Freddy Toran has been on a mission to persuade people living on the streets to get vaccinated against COVID-19 ever since his 82-year-old father abruptly died from the virus two years ago.
It's been a tough sell. Toran, 59, a longtime homeless advocate and volunteer at a Minneapolis shelter, said he sometimes has to pull out his smartphone and show a video of his father's dying moments — when he was struggling to breathe in a nursing home — before a person experiencing homelessness will commit to the potentially lifesaving shots.
"It's really hard to think about vaccines when you have no transportation and you're too busy worrying about where you have to sleep that night," said Toran, an organizer with Freedom from the Streets, a Twin Cities advocacy group led by homeless people. "But this [virus] is real — as real as it gets."
His experience underscores the persistent challenge of getting vaccines to hard-to-reach populations.
An expansive new study found that rates of vaccination among Minnesotans who are homeless or in jail are drastically lower than in the general population, suggesting they are not getting equal access to the shots despite aggressive outreach. About 34% of homeless Minnesotans were fully vaccinated at the end of 2021, compared with 64% of other Minnesotans. The disparities worsened as booster shots were rolled out last year. Statewide, the general population has received a booster shot at four times the rate of homeless and jail populations, according to the study.

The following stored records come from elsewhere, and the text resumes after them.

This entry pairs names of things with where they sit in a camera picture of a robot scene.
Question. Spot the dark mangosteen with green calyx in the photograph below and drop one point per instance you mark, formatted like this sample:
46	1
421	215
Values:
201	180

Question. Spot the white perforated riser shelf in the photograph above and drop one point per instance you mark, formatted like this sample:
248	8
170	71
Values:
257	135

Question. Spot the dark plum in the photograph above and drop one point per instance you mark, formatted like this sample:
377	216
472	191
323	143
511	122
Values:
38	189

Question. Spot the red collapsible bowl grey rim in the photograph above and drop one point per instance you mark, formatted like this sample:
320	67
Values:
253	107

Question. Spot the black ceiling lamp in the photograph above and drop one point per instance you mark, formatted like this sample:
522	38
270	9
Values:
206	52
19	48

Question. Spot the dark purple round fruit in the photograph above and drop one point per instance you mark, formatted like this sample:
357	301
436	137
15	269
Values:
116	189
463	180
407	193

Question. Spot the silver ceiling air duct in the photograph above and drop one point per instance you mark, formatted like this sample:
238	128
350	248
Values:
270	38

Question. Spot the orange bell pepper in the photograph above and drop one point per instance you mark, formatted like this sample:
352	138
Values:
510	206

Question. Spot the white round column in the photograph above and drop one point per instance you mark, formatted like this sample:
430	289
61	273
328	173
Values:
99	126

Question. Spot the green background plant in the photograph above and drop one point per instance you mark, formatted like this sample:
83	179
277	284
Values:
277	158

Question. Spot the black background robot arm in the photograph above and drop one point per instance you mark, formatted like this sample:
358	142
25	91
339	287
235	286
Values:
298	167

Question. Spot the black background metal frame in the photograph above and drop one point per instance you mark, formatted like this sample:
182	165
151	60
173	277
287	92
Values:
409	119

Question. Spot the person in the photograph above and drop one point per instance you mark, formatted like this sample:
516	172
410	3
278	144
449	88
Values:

The findings, published last week in the journal Health Affairs, raise fresh questions about the state's strategy for distributing shots, and suggest that more targeted approaches are necessary to reach marginalized groups. Early last year, Gov. Tim Walz's administration opened community vaccination sites across the state and offered a host of incentives — including $100 gift cards and free state park passes — to encourage more Minnesotans to get the shots. Community health providers and volunteer physicians organized vaccination drives in churches, schools and even breweries.
Meanwhile, Hennepin County Health Care for the Homeless continues to offer vaccinations at shelter and outreach sites throughout Minneapolis, as well as at homeless encampments through its outreach teams.
Even with these efforts, vaccination rates lagged significantly for Minnesotans who are homeless or in jails — highly transient populations that face transportation and other barriers to getting to vaccination sites. The approximately 8,000 Minnesotans who sleep outside or in emergency shelters are considered particularly vulnerable to the virus because they have high rates of chronic health problems and spend so much time in public. The cramped conditions of many shelters, where people sleep on bunks just feet apart, can make it difficult to avoid airborne pathogens.